- Born: 28 April 1931 Fuzhou, Fujian, China
- Died: 19 January 2019 (aged 87) Beijing, China
- Education: Xiamen University, A. A. Baikov Institute of Metallurgy and Material Science
- Awards: Ho Leung Ho Lee Prize in Technological Sciences (1999)
- Scientific career
- Fields: Crystal structural chemistry Materials science Solid-state physics
- Workplaces: Institute of Physics, Chinese Academy of Sciences, Fujian Institute of Research on the Structure of Matter

Chinese name
- Chinese: 梁敬魁

Standard Mandarin
- Hanyu Pinyin: Liáng Jìngkuí
- Wade–Giles: Liang Ching-k'ui

Southern Min
- Hokkien POJ: Niû Kèng-khoe

= Liang Jingkui =

Chinese physical chemist and professor

Liang Jingkui (梁敬魁; 28 April 1931 – 19 January 2019), also known as Jing-Kui Liang, was a Chinese physical chemist and materials scientist. He was a professor at the Institute of Physics, Chinese Academy of Sciences (CAS). He served as President of the CAS Fujian Institute of Research on the Structure of Matter from 1983 to 1987, and was elected an academician of the CAS in 1993. He was awarded the Ho Leung Ho Lee Prize in Technological Sciences in 1999 for his contributions to crystallography, solid-state physics, and materials science.

==Biography==
Liang was born in Fuzhou, Fujian, on 28 April 1931, the son of a power plant worker at the Fuzhou Electric Company. He was able to receive an education thanks to a scholarship offered by his father's employer.

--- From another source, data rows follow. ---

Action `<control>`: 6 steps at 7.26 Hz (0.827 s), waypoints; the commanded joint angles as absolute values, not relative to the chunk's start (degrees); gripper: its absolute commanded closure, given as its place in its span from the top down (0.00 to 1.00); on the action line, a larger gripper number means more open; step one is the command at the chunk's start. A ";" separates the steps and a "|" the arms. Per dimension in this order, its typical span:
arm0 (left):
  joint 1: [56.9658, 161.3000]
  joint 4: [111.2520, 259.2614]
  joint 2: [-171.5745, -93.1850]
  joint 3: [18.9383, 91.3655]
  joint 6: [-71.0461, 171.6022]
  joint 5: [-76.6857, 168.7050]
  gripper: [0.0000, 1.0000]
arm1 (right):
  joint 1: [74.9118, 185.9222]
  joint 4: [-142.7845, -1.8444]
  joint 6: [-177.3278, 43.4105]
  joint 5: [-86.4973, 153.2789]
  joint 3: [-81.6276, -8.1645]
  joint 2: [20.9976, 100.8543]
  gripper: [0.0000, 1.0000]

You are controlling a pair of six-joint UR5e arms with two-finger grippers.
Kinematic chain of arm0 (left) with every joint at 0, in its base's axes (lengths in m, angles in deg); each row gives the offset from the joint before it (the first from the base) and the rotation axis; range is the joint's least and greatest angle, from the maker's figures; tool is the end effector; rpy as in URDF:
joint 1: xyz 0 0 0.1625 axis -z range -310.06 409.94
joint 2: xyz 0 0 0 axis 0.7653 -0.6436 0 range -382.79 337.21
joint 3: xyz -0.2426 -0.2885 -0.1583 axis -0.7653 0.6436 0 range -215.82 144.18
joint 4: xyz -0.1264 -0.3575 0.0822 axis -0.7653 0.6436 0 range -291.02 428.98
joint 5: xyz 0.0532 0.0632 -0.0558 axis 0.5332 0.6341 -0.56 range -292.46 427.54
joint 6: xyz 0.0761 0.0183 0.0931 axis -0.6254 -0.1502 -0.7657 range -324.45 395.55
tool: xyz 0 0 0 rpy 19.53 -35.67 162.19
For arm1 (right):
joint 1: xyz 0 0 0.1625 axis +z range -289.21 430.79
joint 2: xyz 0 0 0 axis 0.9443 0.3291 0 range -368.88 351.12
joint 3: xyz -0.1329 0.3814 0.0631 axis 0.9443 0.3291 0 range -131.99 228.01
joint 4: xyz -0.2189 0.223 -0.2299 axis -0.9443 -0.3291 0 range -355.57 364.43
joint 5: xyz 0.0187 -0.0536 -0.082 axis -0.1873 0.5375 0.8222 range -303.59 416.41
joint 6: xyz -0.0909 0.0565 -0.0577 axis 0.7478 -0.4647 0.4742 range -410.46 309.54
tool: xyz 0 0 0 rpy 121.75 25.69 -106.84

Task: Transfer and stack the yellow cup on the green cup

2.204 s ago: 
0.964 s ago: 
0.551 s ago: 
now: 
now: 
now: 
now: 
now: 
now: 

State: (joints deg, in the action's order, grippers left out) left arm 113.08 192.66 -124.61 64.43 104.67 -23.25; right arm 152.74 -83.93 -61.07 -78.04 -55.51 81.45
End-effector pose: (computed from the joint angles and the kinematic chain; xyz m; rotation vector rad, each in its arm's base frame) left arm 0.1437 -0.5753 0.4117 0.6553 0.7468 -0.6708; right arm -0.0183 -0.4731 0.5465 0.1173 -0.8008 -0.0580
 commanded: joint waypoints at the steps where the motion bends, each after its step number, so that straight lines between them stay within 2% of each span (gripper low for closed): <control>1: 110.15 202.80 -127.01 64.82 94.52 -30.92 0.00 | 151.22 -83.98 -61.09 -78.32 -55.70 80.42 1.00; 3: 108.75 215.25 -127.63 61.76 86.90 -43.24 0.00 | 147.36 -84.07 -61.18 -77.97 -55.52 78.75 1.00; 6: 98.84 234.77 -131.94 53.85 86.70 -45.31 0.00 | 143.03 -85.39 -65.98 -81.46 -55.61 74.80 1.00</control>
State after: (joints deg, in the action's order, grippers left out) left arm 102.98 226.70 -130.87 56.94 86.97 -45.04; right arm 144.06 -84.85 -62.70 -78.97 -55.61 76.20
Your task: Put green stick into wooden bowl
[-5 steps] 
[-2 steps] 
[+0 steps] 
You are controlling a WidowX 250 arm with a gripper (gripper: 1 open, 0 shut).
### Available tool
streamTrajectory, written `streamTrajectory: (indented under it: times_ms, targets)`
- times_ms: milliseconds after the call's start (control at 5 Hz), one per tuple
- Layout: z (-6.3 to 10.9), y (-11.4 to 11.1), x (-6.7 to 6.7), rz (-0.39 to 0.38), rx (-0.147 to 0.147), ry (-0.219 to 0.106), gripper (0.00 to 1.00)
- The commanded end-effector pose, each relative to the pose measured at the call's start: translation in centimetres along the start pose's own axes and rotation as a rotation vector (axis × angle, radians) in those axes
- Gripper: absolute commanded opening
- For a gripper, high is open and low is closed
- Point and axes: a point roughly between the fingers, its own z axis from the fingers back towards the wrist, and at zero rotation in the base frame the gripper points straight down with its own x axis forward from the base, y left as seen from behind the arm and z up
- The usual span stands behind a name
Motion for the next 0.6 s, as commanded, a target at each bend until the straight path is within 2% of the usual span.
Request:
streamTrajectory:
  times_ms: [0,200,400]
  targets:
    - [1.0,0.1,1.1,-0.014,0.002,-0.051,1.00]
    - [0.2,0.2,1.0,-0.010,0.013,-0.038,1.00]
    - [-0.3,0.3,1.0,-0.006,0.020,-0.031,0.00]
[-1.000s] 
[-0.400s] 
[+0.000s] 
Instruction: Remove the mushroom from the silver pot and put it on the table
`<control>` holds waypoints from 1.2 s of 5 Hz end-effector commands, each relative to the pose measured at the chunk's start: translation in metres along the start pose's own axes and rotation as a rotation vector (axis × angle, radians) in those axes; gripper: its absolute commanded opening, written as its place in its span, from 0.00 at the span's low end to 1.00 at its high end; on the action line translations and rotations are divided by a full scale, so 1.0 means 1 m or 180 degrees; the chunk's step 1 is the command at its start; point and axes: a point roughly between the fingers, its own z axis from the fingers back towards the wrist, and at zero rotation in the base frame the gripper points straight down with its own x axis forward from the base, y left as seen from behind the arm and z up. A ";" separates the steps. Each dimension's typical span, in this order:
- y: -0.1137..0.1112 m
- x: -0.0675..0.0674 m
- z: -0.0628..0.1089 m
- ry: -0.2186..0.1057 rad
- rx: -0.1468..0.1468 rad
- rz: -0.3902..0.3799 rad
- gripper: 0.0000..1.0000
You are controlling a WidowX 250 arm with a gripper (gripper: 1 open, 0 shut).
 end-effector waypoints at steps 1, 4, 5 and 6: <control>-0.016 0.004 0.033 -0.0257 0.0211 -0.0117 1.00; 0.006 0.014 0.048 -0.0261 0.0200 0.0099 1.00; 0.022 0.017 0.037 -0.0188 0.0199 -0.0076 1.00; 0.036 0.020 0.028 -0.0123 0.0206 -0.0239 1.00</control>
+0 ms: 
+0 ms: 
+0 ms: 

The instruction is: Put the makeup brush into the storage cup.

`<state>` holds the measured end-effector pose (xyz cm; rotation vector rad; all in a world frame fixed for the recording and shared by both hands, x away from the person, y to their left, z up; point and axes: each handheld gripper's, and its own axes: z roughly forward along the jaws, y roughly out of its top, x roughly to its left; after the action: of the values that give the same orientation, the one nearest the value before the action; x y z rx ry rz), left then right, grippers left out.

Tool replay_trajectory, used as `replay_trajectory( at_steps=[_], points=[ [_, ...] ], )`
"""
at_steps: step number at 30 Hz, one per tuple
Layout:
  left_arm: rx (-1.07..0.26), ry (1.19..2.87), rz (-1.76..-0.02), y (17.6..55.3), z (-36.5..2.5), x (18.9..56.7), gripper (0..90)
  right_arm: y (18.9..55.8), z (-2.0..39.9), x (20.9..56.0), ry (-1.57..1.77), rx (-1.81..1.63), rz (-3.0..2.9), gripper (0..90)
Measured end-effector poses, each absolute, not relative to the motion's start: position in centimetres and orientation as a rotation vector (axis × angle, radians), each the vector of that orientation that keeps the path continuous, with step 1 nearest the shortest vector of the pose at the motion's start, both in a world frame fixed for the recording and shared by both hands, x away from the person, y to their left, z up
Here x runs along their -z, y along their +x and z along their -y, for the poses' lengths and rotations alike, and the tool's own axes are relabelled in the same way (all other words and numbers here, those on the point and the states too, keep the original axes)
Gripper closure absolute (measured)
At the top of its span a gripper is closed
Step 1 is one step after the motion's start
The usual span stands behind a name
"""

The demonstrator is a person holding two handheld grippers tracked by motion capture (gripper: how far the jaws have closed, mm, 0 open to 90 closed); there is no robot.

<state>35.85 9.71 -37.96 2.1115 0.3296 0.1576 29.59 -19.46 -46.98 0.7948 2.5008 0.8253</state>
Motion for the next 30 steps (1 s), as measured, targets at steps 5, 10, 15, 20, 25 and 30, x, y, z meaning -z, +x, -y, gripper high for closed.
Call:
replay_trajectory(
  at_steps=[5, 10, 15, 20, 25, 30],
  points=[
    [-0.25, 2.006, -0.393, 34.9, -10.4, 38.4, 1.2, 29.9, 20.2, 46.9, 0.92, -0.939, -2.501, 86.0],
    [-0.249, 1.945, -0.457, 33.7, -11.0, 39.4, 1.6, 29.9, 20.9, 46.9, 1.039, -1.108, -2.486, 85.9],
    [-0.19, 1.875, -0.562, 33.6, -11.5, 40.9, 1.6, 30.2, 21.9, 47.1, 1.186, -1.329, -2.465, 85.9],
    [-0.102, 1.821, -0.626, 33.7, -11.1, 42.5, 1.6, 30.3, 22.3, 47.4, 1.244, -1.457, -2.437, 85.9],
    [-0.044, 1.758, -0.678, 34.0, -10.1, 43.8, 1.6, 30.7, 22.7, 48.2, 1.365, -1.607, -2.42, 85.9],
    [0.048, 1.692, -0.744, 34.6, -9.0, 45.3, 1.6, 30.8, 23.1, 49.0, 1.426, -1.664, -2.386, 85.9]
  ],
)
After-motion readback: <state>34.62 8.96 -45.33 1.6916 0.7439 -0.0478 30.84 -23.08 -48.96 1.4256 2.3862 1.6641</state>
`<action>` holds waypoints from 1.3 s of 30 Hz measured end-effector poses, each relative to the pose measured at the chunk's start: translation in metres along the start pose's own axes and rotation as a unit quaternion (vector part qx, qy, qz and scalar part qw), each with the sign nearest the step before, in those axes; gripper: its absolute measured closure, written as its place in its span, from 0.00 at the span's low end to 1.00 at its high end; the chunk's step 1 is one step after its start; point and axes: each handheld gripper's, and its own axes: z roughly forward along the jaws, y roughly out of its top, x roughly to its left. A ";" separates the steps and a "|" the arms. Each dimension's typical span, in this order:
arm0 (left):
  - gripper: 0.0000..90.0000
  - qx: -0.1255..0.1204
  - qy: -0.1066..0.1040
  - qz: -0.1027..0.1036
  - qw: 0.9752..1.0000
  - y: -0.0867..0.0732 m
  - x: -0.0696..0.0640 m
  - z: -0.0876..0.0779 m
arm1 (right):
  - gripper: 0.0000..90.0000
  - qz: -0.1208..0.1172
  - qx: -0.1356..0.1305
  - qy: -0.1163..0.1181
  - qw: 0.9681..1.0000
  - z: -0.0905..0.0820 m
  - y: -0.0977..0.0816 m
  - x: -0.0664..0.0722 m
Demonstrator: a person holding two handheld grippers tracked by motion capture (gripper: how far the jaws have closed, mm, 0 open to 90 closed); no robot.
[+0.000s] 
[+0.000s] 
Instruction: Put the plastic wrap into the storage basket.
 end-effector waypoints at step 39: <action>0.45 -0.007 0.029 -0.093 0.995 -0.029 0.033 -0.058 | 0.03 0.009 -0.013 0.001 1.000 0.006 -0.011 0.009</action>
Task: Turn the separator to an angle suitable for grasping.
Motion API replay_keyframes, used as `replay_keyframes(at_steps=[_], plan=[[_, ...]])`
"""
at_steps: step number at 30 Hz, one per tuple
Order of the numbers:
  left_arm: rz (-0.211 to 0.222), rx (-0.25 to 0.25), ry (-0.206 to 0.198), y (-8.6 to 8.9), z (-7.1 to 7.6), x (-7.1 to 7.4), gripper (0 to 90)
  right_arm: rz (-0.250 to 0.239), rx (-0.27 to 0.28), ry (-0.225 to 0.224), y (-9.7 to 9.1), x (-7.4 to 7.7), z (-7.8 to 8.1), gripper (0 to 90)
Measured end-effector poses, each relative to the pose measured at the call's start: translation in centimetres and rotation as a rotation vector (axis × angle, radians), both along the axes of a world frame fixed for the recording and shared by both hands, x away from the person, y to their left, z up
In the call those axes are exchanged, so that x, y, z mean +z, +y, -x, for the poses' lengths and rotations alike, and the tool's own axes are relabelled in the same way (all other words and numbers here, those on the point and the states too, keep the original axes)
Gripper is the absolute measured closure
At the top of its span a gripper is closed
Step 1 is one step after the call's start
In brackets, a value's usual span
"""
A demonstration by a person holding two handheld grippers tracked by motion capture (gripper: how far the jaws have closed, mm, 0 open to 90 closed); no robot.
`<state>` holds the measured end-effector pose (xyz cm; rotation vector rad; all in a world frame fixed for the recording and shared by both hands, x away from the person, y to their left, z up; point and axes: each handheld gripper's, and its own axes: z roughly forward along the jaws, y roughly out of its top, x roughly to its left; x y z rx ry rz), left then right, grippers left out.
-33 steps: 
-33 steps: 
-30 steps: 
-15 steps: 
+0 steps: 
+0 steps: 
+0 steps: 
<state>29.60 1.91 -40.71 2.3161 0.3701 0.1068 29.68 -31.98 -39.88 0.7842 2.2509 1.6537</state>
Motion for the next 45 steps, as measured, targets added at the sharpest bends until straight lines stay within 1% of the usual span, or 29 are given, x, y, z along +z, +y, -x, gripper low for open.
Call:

He entered Fuzhou University in 1951, and two years later transferred to Xiamen University, graduating with a bachelor's degree in physical chemistry in July 1955. He joined the Chinese Communist Party in June 1954. After studying Russian for a year, in September 1956 he was sent by the Chinese Academy of Sciences (CAS) to study in the Soviet Union at the A. A. Baikov Institute of Metallurgy and Material Science of the USSR Academy of Sciences, where he earned an associate doctor degree (equivalent to a Ph.D.) in February 1960.

He returned to China in February 1960 and became an assistant professor (researcher) at the Institute of Physics, Chinese Academy of Sciences. He was promoted to associate professor in March 1978 and professor in February 1983. From March 1984 to June 1987 he served as President of the Fujian Institute of Research on the Structure of Matter in his hometown Fuzhou. He returned to the Institute of Physics afterwards and was elected an academician of the CAS in November 1993.

On 19 January 2019, Liang died in Beijing at the age of 87.

== Scientific contributions ==
Liang made important contributions to crystallography, solid-state physics, and materials science. He designed an instrument for measuring the temperature in the instantaneous process of nuclear tests. He discovered that it is barium borate (BBO), not barium-sodium borate as previously thought, that produces the second-harmonic generation (SHG) effect. His discovery paved the way for the successful growth of BBO single crystals. He also made discoveries in technetium- and thallium-based superconductors.

Liang published over 280 scientific papers and two monographs. His works have been highly cited. He served as an editor for multiple scientific journals and trained more than 40 doctoral students and eight postdoctoral researchers.

He won multiple national scientific prizes including the State Natural Science Award and the State Science and Technology Progress Award. In 1999, he was awarded the Ho Leung Ho Lee Prize in Technological Sciences.